Gamblers Learn from Experience

  • with Joshua Blumenstock, UC Berkeley.

  • Mobile phone-based gambling has grown wildly popular in Africa. Commentators worry that low ability gamblers will not learn from experience, and may rely on debt to gamble. Using data on financial transactions for over 50 000 Kenyan smartphone users, we find that gamblers do learn from experience. Gamblers are less likely to bet following poor results and more likely to bet following good results. The reaction to positive and negative feedback is of equal magnitude, and is consistent with a model of Bayesian updating. Using an instrumental variables strategy, we find no evidence that increased gambling leads to increased demand for debt.

  • arXiv:2011.00432

On Track for Retirement?

  • Over sixty percent of employees at a large South African company contribute only the minimum rate of 7.5 percent of their salary to a retirement fund—far below the rate of 15 percent recommended by financial advisers. I use a field experiment to investigate whether providing employees with a retirement calculator, which shows projections of retirement income, leads to increases in contributions. The impact is negligible. The lack of response to the calculator suggests many employees may wish to save less than the 7.5 percent minimum. I provide a model of asymmetric information to explain the current equilibrium.

  • arXiv:2005.01692
  • Revision requested at the Journal of Economic Behavior & Organisation

Financial Literacy in South Africa

  • with Lwanga Elizabeth Nanziri, University of Stellenbosch.

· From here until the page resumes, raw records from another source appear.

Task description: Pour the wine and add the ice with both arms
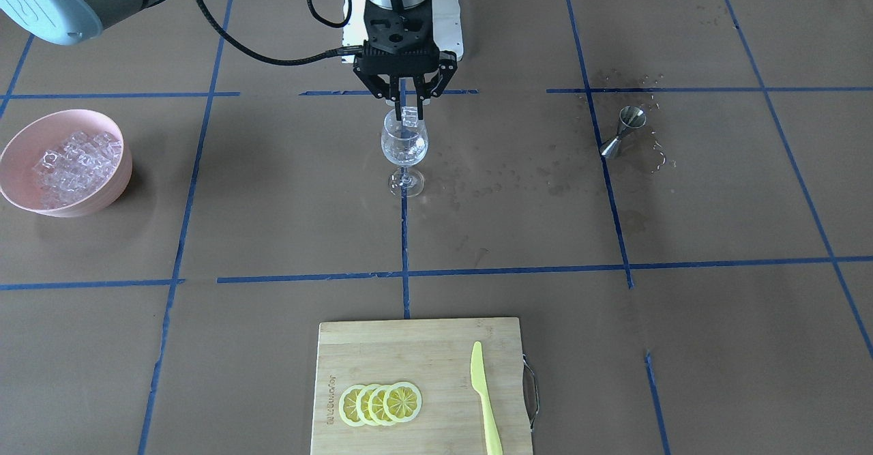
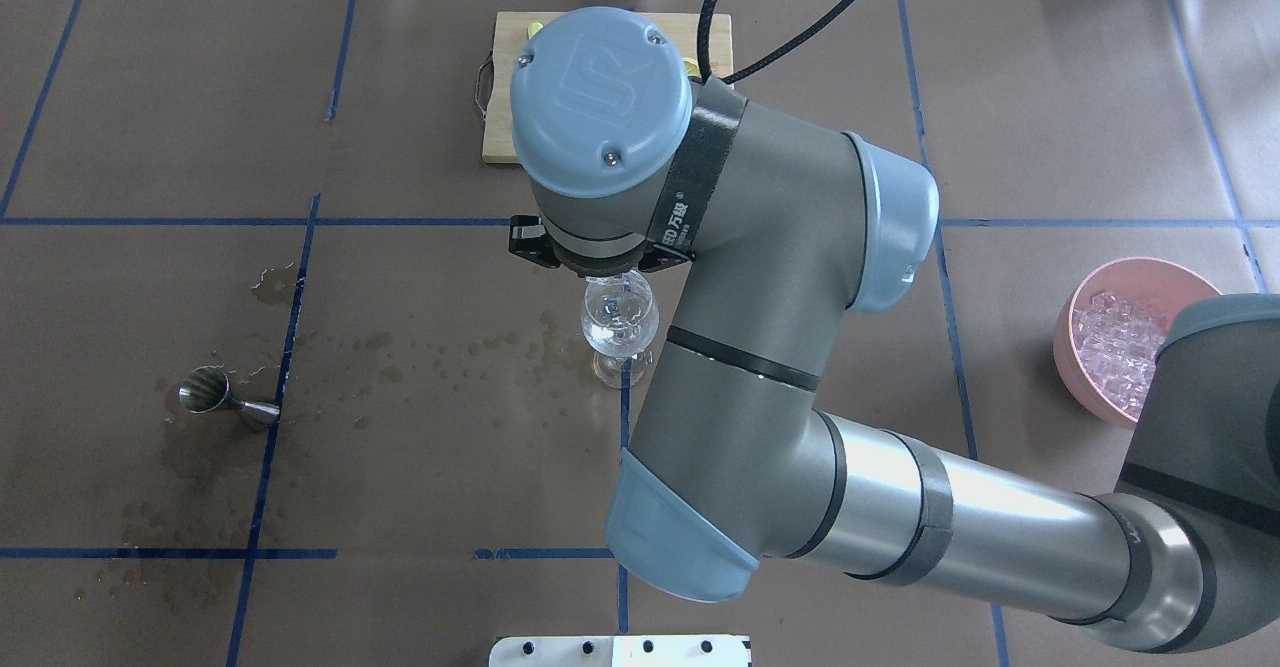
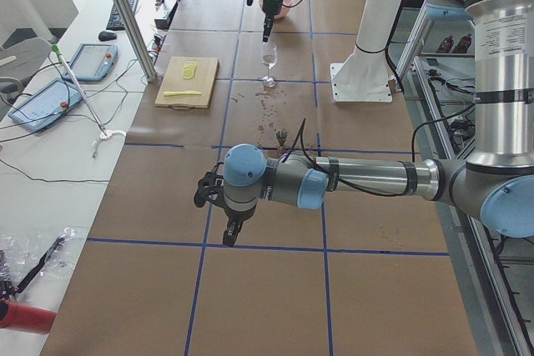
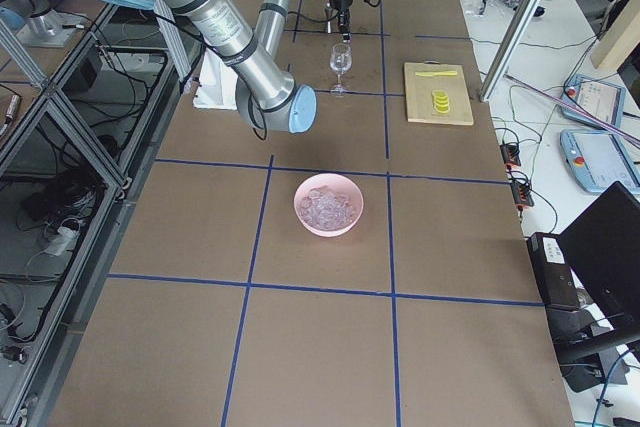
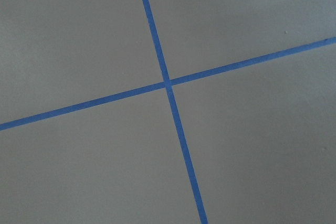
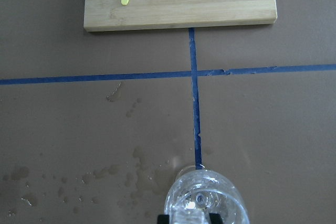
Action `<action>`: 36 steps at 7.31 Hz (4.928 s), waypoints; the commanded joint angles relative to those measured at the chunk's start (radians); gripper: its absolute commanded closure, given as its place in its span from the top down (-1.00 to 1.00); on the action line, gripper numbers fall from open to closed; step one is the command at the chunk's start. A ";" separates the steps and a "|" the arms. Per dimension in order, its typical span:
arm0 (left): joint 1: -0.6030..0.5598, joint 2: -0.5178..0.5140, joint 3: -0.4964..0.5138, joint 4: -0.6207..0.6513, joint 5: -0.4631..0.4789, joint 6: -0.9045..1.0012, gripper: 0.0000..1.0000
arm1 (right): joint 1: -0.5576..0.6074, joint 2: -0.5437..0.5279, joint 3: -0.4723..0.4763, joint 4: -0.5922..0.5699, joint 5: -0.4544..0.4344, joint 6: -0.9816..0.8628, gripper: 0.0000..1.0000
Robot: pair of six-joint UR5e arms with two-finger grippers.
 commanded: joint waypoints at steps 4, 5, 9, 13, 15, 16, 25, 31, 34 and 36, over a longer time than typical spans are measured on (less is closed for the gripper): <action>0.000 0.000 0.000 0.000 0.000 0.000 1.00 | -0.025 -0.008 -0.008 -0.052 -0.016 0.003 -0.53; 0.000 0.000 0.000 0.000 0.000 0.000 1.00 | -0.025 -0.011 -0.008 -0.052 -0.016 0.002 -0.04; 0.000 0.002 0.001 0.000 0.000 0.002 1.00 | -0.022 -0.005 0.016 -0.055 -0.008 -0.004 1.00; 0.000 0.017 0.008 0.000 0.000 0.003 1.00 | 0.240 -0.213 0.211 -0.109 0.183 -0.321 1.00; -0.002 0.020 0.003 0.000 -0.002 0.005 1.00 | 0.434 -0.376 0.242 -0.079 0.283 -0.648 1.00; -0.005 0.023 0.000 0.000 0.000 0.006 1.00 | 0.535 -0.470 0.243 -0.058 0.330 -0.826 1.00; -0.016 0.098 -0.023 0.021 0.003 0.005 1.00 | 1.024 -1.083 0.003 0.135 0.503 -1.476 1.00; -0.017 0.086 -0.038 0.117 0.002 0.005 1.00 | 1.047 -1.142 0.012 0.279 0.523 -1.355 1.00; -0.017 0.086 -0.043 0.115 0.002 0.006 1.00 | 1.047 -1.142 0.010 0.280 0.524 -1.355 1.00; -0.017 0.084 -0.045 0.114 0.002 0.006 1.00 | 1.047 -1.140 0.009 0.280 0.524 -1.354 1.00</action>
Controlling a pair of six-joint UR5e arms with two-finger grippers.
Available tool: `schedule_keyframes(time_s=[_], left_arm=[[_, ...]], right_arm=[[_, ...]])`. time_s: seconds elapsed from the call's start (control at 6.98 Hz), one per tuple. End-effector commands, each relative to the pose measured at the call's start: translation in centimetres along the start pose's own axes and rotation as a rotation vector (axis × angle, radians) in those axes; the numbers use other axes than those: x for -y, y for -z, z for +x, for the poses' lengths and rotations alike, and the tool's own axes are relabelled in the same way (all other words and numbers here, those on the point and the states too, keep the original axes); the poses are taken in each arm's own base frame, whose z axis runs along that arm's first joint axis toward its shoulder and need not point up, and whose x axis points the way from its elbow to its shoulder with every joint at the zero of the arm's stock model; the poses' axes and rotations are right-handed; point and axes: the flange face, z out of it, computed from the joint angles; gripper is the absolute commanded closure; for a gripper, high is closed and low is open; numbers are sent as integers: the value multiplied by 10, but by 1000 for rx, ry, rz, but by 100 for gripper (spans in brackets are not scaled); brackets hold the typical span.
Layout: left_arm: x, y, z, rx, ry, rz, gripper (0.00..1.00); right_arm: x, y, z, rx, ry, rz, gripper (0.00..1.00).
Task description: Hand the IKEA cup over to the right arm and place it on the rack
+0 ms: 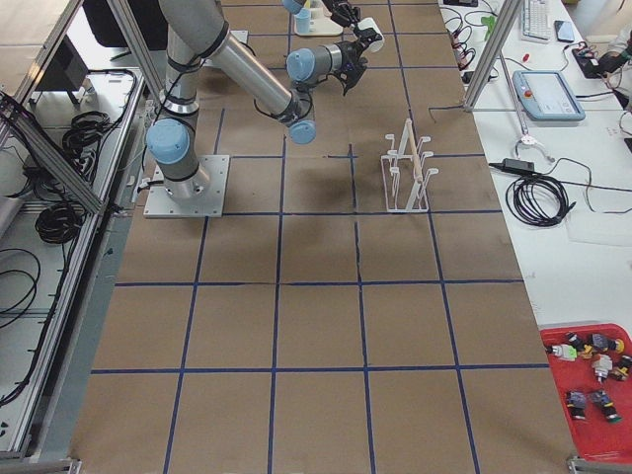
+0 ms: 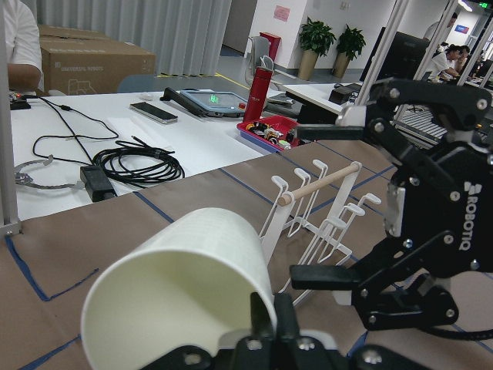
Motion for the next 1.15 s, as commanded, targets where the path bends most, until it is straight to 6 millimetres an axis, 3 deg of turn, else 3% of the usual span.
schedule_keyframes(time_s=[0.0, 0.29, 1.0], left_arm=[[0, 0, 0, 0, 0, 0, 100], [0, 0, 0, 0, 0, 0, 100], [0, 0, 0, 0, 0, 0, 100]], right_arm=[[-5, -3, 1, -4, 2, -12, 1], [-9, -17, 10, -21, -1, -33, 1], [-16, -34, 5, -10, 17, -59, 1]])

  • We analyse measures of financial literacy, included in the NIDS survey for the first time in Wave 5. South Africa follows patterns found in other countries. Less educated and low income respondents display low levels of financial literacy. Most countries have large gender gaps in financial literacy while the gender gap is absent in South Africa. Controlling for a number of socio-demographic variables, financial literacy is positively related to ownership of a pension and of mutual funds, stocks, or shares.